Jeff tries to stir up trouble, asking Ken if he feels like an outsider at Chewing Gum's camp. Ken, apparently over the cave pee says, "No, not at all. The Gums are all really good people who've gone out of their way to make us feel welcome. They're gracious hosts and spending time with them really humanizes the game." Jeff frowns, "Boring, Ken. Real boring. C'mon, Erin. Help me out here: isn't this situation really really weird and awful in a really really great television way?? Erin shrugs, "Meh. Not really. Chewing Gum is super nice." Jeff sighs mightily in frustration, "Okay. Penny. Surely you have something awful to say? "Not really, Jeff. It was awkward at first but now we're sharing the chores and doing things together and it's just all about family and love and team!"

Jeff groans, "You guys *do* know that there's no jury here yet, right? Okay, let's try something different--make your case as to why *you* shouldn't be the one voted out, and nobody leaves until you say something vaguely disparaging about somebody else! Erin, let's start with you: Boring, weak, loser--why on earth would they keep you around unless they're hoping to cop a feel?" "Well...I do my chores...and I haven't caused any hostility or drama like certain other people." "Don't get me started on how you haven't caused any drama on the show, Erin. Penny, you're just itching to sink that knife of yours in somebody's back aren't you? Why should they give you the chance?" "Well, I help a lot and do my chores and...I don't just lay around and take naps while everyone else is working like certain people." "Sounds like an attack on you, old man. Last old guy we had here passed out--what makes you any different?" "Well, I'm an early-riser, okay? Maybe it *seems* to some people like I take too many naps but I do more chores before 6am than most Survivors do all day!" "Ken?" "You ain't serious, are ya Jeff? It ain't gonna me. I'm strong!" "Yeah, this from the guy who grandma Jan outlasted in the breathing game but whatever, onto the vote."

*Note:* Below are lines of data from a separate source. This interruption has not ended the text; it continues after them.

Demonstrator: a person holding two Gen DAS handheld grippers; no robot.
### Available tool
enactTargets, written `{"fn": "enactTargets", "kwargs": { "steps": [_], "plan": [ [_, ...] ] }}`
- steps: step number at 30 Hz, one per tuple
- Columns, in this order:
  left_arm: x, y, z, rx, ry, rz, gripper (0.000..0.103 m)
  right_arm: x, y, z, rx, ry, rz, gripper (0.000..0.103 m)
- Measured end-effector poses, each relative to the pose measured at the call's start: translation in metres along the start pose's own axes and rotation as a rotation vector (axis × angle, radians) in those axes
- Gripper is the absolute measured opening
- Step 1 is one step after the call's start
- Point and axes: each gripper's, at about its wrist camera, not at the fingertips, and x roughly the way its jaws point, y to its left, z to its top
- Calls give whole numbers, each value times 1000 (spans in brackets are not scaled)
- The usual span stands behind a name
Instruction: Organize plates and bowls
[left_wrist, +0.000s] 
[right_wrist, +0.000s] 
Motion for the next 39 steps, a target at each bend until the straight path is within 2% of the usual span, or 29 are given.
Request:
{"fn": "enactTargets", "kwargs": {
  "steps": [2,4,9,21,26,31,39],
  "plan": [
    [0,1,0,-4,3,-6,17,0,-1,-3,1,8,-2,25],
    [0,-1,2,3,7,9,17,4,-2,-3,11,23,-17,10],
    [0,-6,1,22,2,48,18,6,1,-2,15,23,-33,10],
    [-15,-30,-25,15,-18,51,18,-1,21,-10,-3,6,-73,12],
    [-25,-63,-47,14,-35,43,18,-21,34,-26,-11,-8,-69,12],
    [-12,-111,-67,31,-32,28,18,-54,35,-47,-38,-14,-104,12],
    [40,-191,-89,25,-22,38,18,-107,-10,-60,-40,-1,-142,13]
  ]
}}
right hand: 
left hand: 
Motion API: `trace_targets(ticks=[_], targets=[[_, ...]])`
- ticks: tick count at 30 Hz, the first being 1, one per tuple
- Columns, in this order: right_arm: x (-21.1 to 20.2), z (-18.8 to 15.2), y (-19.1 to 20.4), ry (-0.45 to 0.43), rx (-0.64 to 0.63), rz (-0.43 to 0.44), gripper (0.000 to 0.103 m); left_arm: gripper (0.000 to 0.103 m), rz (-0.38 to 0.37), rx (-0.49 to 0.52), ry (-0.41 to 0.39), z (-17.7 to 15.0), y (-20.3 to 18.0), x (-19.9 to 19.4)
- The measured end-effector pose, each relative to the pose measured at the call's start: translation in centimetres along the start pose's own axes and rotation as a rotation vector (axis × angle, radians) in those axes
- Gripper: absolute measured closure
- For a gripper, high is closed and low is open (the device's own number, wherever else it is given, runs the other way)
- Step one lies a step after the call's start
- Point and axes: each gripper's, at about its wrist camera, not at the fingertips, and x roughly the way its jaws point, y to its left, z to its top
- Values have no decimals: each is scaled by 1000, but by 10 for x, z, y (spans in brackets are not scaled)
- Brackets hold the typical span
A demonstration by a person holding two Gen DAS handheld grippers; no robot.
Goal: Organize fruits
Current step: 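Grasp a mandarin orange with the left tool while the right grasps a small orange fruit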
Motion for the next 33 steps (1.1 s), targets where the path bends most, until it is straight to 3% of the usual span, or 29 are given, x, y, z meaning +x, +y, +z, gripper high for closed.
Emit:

Erin goes down 3-1. As much as they claimed it was secret, I think Penny *had* to be tipped off in order to vote out her pal Erin, unless she was anticipating the boys vote. Erin voted for Ken. Penny sobs as Erin waves goodbye, and everyone hugs. Jeff says, "You're running out of members and time, but never run out of hope." Does he have another twist up his sleeve or is he just saying that one of them has a shot of winning immunity every single time--or they could win the next two immunities and tie it up again? I dunno and I don't know what the next vote will bring. I'm still holding out for the outside chance of a merger but that dooms the Sucks which might get boring. Rephrase: that might get MORE boring. Penny seems the most vulnerable though Ken helps his chance at the end by voting out Jake--who most of Chewing Gum really likes. Jan seems most likely to go at Chewing Gum if you're assuming the merge never happens, though I'm waiting for everyone to turn on the Brain/ Ted alliance or for the other boys to oust Clay. It's very unclear, but sadly, not very exciting. I'm sorta rooting for Ted, but very enthusiastically.

Erin is "the controversial Texan," having lived there the last 6 years. I counted her, others thought I shouldn't. Now only born and raised Texans remain: Jake, Penny, Jan and Clay. That's right, half of the remaining contestants are Texan but not a one of them holds a candle to Colby Donaldson.